Cut
How well a diamond is cut determines the amount of light that enters the stone and then returns to your eye, aka its sparkle. A diamond’s cut is graded by examining the proportions of all the facets, the girdle, the culet, and sides of the stone. Most commercially sold diamonds are cut graded Good or Very Good. Contributing to a diamond’s cut grade is the quality of its polish and symmetry, which are determined by examining how the facets are arranged.
Liv’s Tip: A round brilliant diamond graded with Excellent cut and I, J, or K color will display a dazzling show of light (dispersion) and come alive every time the wearer moves her hand. This combination of cut and color can also save the buyer hundreds or even thousands of dollars.
Color
The Gemological Institute of America grades non fancy colored diamonds on an alphabetical scale of D to about L. Most “colorless” diamonds are graded based on the amount of yellow or brown that is visible. Diamonds with more saturated color are considered Fancy colored and are graded according to another scale. Diamonds come in almost every color, thanks to trace elements mingling with carbon when the stone is formed; the most rare color is red. Color grade for colorless diamonds is determined by comparing a diamond to a master set of color graded diamonds or cubic zirconia stones.

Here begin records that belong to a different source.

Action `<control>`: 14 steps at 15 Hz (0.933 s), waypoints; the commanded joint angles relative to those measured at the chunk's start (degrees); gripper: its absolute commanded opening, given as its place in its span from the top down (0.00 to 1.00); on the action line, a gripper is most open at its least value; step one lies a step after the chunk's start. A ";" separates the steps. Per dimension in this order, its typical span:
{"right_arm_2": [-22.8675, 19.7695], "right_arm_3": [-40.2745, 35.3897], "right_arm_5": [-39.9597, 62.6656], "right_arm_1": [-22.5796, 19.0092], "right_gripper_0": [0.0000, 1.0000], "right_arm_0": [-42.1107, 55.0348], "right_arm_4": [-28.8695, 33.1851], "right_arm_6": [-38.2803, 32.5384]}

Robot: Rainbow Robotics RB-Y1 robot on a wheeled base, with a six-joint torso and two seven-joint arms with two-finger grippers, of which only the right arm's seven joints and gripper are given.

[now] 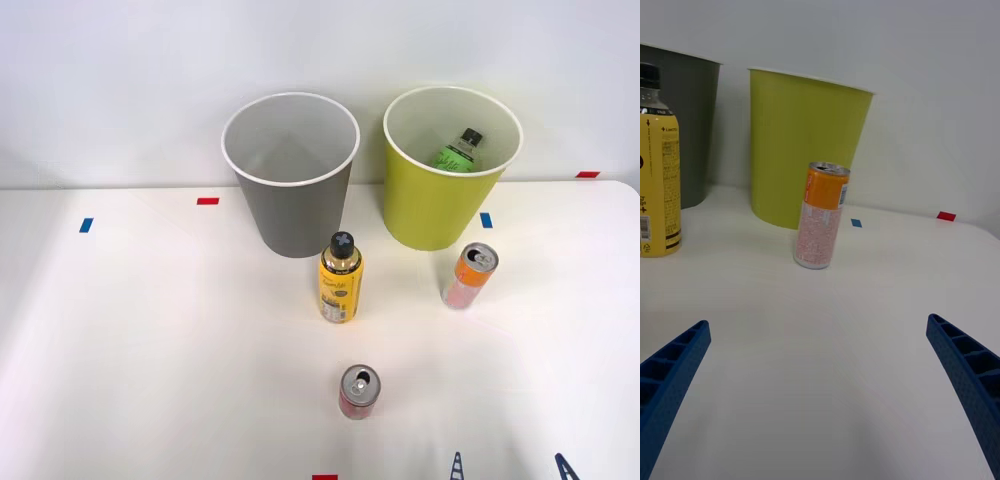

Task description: Put cans in the gray bin, plastic bottles in the light green bin

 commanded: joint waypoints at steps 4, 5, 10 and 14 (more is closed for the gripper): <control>0.00 0.00 0.00 0.00 0.00 0.00 0.00 0.00; 0.00 0.00 0.00 0.00 0.00 0.00 0.00 0.00; 0.00 0.00 0.00 0.00 0.00 0.00 0.00 0.00; 0.00 0.00 0.00 0.00 0.00 0.00 0.00 0.00</control>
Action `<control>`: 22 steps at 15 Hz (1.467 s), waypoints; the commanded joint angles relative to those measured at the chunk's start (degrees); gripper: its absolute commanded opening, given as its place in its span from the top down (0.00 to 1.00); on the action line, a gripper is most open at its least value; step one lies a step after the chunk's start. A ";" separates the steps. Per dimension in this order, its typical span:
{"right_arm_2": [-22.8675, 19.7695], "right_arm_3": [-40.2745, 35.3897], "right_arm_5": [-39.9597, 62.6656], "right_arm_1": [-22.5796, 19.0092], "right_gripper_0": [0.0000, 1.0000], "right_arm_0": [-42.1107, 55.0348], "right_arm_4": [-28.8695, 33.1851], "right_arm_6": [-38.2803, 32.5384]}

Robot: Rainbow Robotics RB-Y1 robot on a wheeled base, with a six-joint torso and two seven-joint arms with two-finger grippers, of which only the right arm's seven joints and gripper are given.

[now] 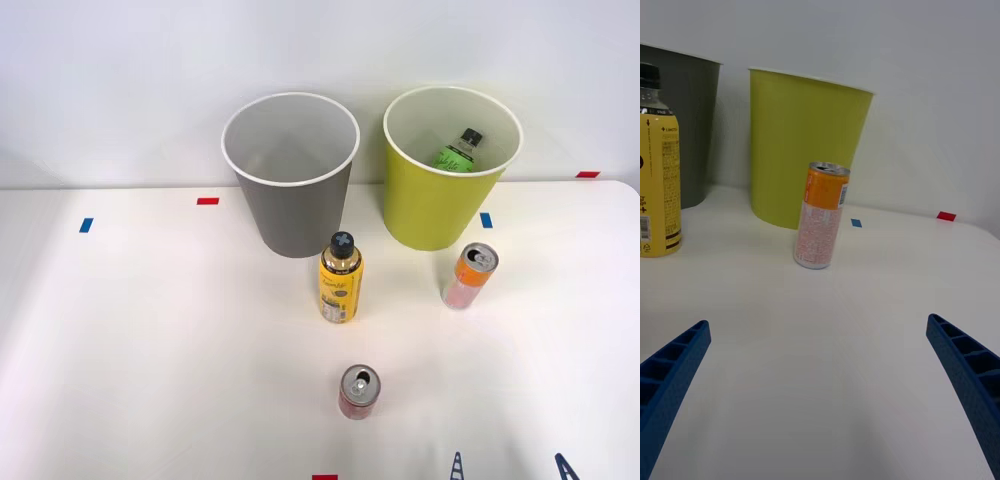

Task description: Put cans in the gray bin, plastic bottles in the light green bin

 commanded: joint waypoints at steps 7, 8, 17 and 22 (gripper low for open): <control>-0.35 2.29 -0.53 0.53 0.00 -2.02 -1.32 -0.18; -0.35 2.02 -0.53 0.79 0.00 -2.81 -3.43 -0.27; 1.41 2.11 3.43 -1.67 0.00 -14.15 -17.40 -0.71; -0.18 2.11 7.38 -2.72 0.00 -19.16 -18.64 -0.53</control>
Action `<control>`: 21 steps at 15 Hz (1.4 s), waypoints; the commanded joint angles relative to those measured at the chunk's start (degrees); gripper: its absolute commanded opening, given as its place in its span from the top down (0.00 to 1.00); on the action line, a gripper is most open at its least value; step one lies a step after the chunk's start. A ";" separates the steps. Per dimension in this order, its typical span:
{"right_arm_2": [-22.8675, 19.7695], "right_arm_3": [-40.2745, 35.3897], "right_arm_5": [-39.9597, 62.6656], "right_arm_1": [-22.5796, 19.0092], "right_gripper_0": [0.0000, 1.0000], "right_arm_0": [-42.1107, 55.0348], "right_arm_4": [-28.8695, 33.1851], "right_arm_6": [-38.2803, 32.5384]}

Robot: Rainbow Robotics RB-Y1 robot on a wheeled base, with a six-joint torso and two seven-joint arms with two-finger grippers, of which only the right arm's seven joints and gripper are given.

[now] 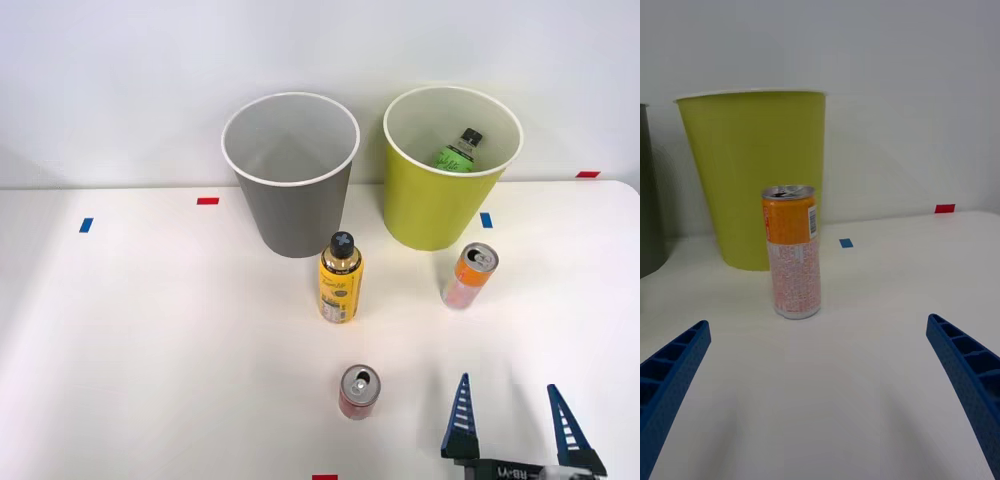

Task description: Put cans in the gray bin, plastic bottles in the light green bin

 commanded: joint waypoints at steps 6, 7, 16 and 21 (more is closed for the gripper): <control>-5.83 0.03 11.17 0.95 0.00 -10.89 -1.42 0.30; -6.27 0.65 11.61 1.39 0.00 -12.12 -1.60 0.38; -10.40 13.83 10.20 3.41 0.00 -26.27 -0.81 0.38; -12.24 17.87 11.00 4.20 0.00 -31.72 -0.63 0.38</control>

Liv’s Tip: Diamond color is a great “C” to be flexible and open minded with. Despite what any gemologist or jeweler might say, no diamond can be reliably color graded by the naked eye without comparing it side by side with master set stones. It is faux-pas to make a determination on a color grade without comparing it with master stones. Don’t get hung up on needing an F graded stone, you most likely couldn’t tell it apart from a G or an H.
Clarity
A diamond’s clarity is defined by what is (or isn’t) inside the stone. Internal and surface characteristics usually form when the crystal structure of the diamond is formed deep in the earth’s crust, though many things can happen when a stone is cut as well. The GIA’s clarity grades are as follows: F-Flawless, IF-Internally Flawless, VVS1-Very Very Slightly Included, VVS2, VS1-Very Slightly Included, VS2, SI1-Slightly Included, SI2, I1-Included, and I2. Clarity grading is extremely subjective, there is a reason the GIA as three people clarity grade a single diamond. Two diamonds with the same clarity grade can look dramatically different, and you may like the look of a stone with a lower clarity grade better, so it’s important to look closely at each stone and not just make a decision on the grade alone.

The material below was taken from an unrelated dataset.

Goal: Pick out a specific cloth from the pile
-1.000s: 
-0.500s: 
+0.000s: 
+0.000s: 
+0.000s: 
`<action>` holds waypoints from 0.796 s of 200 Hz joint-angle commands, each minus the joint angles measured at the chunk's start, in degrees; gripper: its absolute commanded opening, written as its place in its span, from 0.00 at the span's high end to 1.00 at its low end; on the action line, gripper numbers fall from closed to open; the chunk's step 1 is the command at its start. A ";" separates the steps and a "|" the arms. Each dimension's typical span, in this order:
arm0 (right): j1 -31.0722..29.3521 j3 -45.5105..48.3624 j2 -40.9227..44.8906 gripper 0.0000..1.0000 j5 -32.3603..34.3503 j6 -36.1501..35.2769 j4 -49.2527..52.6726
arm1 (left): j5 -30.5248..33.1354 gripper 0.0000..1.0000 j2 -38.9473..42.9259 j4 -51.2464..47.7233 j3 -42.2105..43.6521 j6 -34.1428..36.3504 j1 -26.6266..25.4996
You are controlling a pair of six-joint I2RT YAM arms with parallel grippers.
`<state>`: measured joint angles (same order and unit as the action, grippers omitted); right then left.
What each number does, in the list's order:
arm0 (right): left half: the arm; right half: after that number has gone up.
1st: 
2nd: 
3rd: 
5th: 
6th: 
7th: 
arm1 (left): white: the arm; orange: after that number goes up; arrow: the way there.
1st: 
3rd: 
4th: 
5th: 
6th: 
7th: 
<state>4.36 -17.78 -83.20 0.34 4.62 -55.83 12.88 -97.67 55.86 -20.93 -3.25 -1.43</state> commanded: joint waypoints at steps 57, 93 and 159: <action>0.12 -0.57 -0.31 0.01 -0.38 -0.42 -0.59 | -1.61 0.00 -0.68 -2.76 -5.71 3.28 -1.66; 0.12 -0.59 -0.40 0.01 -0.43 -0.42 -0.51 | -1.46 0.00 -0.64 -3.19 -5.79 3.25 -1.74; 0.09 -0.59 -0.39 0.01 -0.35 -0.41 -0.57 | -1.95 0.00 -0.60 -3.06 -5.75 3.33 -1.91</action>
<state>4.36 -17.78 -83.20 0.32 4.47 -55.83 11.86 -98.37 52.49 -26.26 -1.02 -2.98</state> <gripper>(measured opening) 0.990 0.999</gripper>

Liv’s Tip: Jewelry salespeople will sometimes call any graded stone “eye-clean” just to make you feel alright about it, though that is extremely subjective since we all have varying eyesight. Examine every diamond closely, and under 10x magnification with a jeweler’s loupe just to compare. If a salesperson doesn’t offer you a loupe (pronounced LOOP), ask for one. If you don’t like what you see, or you want to compare with another of the same clarity grade, let them know. If a jeweler offers you an “SI3” stone, run. There is no such thing, and that stone is likely actually I1 or I2. After I1, the integrity of the stone may be questionable. I recommend going no lower than SI2 if possible.
Best- F-IF-VVS1-VVS2-VS1-VS2-SI1-SI2-I1-I2 -Worst
Carat
Diamond size is described by its weight, which is measured in carats. Some tools a gemologist may use to determine the carat weight of the stone are millimeter gauges, leverage gauges, table gauges, and carat scales. Cut plays a huge role in the carat weight of a stone, which is why I cover overly deep stones specifically in many other posts. A diamond’s price is per carat, and the larger a diamond is, the higher the per carat price is. Carat weight does not always translate to the expected face-up size of a diamond, and it’s important to always keep in mind that you are paying for how heavy a stone is, not how big it is.

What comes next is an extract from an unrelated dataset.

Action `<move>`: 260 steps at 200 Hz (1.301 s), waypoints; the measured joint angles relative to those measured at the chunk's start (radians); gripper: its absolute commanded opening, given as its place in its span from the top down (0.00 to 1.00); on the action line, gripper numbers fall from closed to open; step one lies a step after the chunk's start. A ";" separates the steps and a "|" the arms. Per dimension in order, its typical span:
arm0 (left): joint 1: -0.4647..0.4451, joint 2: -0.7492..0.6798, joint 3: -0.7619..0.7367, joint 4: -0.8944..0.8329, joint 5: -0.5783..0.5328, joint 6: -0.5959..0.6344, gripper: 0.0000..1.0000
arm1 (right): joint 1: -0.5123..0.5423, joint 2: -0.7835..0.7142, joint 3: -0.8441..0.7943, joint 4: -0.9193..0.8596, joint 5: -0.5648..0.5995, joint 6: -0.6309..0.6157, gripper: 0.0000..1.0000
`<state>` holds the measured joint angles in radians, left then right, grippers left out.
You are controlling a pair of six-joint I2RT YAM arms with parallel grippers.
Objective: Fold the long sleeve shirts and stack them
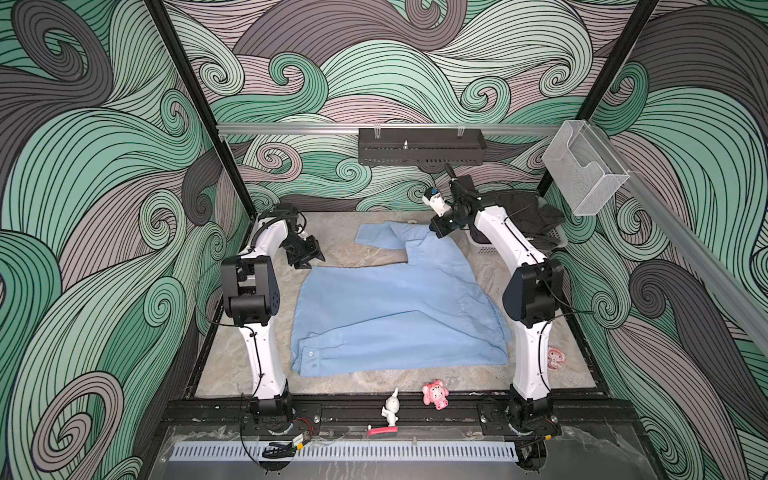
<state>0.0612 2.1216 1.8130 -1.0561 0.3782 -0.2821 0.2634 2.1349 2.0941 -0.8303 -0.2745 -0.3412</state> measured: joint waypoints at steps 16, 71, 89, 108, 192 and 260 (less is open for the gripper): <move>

Liv’s Tip: Finding a “just under” stone can be a huge hit of luck. For example: Anything heavier than 2.97 carats can be considered – and priced – as 3 carats. It’s possible for a gemologist jewelry consultant to find a 2.90 or 2.95 carat diamond that still has a large face-up size, thanks to its cut, but is priced lower per carat. These are hard to find, since it is not ideal for a gem cutter to end up with this kind of stone, but they are out there. You’re welcome!
Cost
The unofficial but most important “C” when diamond shopping is Cost. There are endless possible combinations of the previous four Cs when diamond shopping, and each combination has its own pros and cons and cost. I can help you determine which Cs are the most important to you and what to prioritize, so the money you spend goes further. That is the winning combination.